Ad esempio, mio padre mi ha detto che il suo avvocato non ha i mezzi per preparare adeguatamente una difesa. Per questo è essenziale chiedere all’Azerbaigian che, se questo processo è realmente aperto, i giornalisti francesi, britannici e americani possano recarsi in Azerbaigian, partecipare alle udienze e riportare ciò che sta realmente accadendo. Nonostante la dichiarazione di un «processo aperto», sono presenti solo i media statali azerbaigiani.
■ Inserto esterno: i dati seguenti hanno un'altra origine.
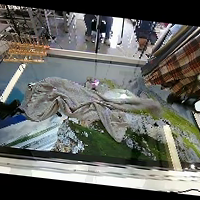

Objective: Fold the clothes and pants, and hang the long-sleeved shirts on hangers.

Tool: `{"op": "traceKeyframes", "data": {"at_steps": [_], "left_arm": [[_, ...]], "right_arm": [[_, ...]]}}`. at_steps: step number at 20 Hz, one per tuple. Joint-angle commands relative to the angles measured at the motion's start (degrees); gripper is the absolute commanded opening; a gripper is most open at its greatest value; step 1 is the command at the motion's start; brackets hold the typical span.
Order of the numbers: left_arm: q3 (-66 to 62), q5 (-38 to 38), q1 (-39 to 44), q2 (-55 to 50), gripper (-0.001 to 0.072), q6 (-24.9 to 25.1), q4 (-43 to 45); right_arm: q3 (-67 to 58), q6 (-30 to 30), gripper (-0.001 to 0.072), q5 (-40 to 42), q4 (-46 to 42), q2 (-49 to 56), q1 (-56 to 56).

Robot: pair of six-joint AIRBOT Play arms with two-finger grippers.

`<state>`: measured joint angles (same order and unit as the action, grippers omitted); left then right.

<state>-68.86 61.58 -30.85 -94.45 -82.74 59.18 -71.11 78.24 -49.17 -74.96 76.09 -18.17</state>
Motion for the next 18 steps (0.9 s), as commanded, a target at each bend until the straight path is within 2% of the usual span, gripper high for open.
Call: {"op": "traceKeyframes", "data": {"at_steps": [1,3,6,11,12,13,14,15,16,18], "left_arm": [[-0.3,3.9,-0.6,0.0,0.0018,1.2,0.8],[-0.3,5.1,-0.6,0.0,0.0018,1.2,0.8],[-0.3,6.7,-0.6,0.0,0.0018,1.2,0.8],[-0.3,7.2,-0.6,0.0,0.0018,1.2,0.7],[-0.3,7.3,-0.6,0.0,0.0018,1.2,0.7],[-0.3,7.6,-0.6,0.0,0.0018,1.2,0.6],[-0.3,8.1,-0.6,0.0,0.0018,1.3,0.1],[-0.4,8.8,-0.7,0.2,0.0018,3.0,-1.2],[-0.7,9.3,-1.2,0.7,0.0017,4.5,-3.1],[-3.4,10.6,-3.2,2.3,0.0016,5.7,-9.1]], "right_arm": [[10.0,-18.4,0.0487,-27.6,21.6,2.3,-1.1],[20.5,-19.5,0.0493,-29.0,23.9,1.4,3.4],[29.7,-19.4,0.0645,-19.7,25.2,1.6,12.4],[28.0,-18.8,0.063,-9.0,32.6,5.0,22.6],[27.0,-18.7,0.0572,-6.2,33.0,6.5,23.7],[26.1,-17.2,0.0467,-3.0,33.0,7.6,24.5],[24.9,-15.8,0.0161,-0.6,32.8,8.2,24.9],[23.5,-15.6,0.0028,-0.3,32.2,7.9,24.9],[21.4,-13.7,0.0027,-1.3,29.4,6.8,24.2],[15.5,-7.4,0.0026,-5.9,16.9,2.1,21.9]]}}
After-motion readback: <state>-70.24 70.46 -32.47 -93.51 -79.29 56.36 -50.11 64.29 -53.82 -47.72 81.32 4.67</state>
Un altro passo fondamentale sarebbe che il governo francese parlasse di più su questa ingiustizia azerbaigiana e facesse pressione sull’Unione Europea affinché sospenda ogni tipo di trattativa con l’Azerbaigian. Non si tratta solo di una questione tra Armenia e Azerbaigian, ma anche di come l’Azerbaigian tratta i propri cittadini. Attualmente ci sono più di 300 prigionieri politici in Azerbaigian, e se è consentito che l’Azerbaigian tratti così i prigionieri di guerra armeni, sono certo che il paese compirà atti simili contro l’Armenia, contro i suoi stessi cittadini, e anche contro i turisti francesi e europei.

— L’Azerbaigian sostiene che la Francia è già dalla parte dell’Armenia. Ma al di là della Francia, quali altri attori internazionali potrebbero esercitare pressione sull’Azerbaigian e sul presidente Ilham Aliyev? Per esempio, si aspetta qualche cambiamento con il nuovo presidente degli Stati Uniti, Donald Trump? Pensa che un suo intervento possa portare a dei risultati?

— Avevamo molte aspettative dall’ex presidente degli Stati Uniti riguardo al genocidio armeno. Aveva fatto molte promesse agli armeni, ma poco è stato fatto. Sono state solo parole, che non sono state seguite da azioni. Ora nutriamo speranze con l’amministrazione del nuovo presidente Donald Trump. Il presidente ha dichiarato che difenderà i diritti dei cristiani in Artsakh, e abbiamo visto che alcuni amici dell’Armenia e del popolo armeno sono entrati a far parte di questa nuova amministrazione. So che i diritti umani, e in particolare i diritti dei cristiani, sono questioni di fondamentale importanza per loro, ed è per questo che siamo fiduciosi che questa amministrazione e il presidente Trump possano contribuire ad aiutare a liberare i prigionieri di guerra armeni.

— Se la sentenza dovesse risultare sfavorevole, e in effetti sembra altamente improbabile che sia favorevole, avete considerato di portare la questione a corti internazionali per sollevare la questione della liberazione di questi prigionieri di guerra a livello di giurisdizioni internazionali?

— L’unica cosa che posso dire ora è che continueremo a lavorare affinché il governo azerbaigiano rispetti i diritti degli armeni. Questa è una lotta fondamentale, ma senza un forte supporto politico internazionale, questi sforzi non potranno essere efficaci.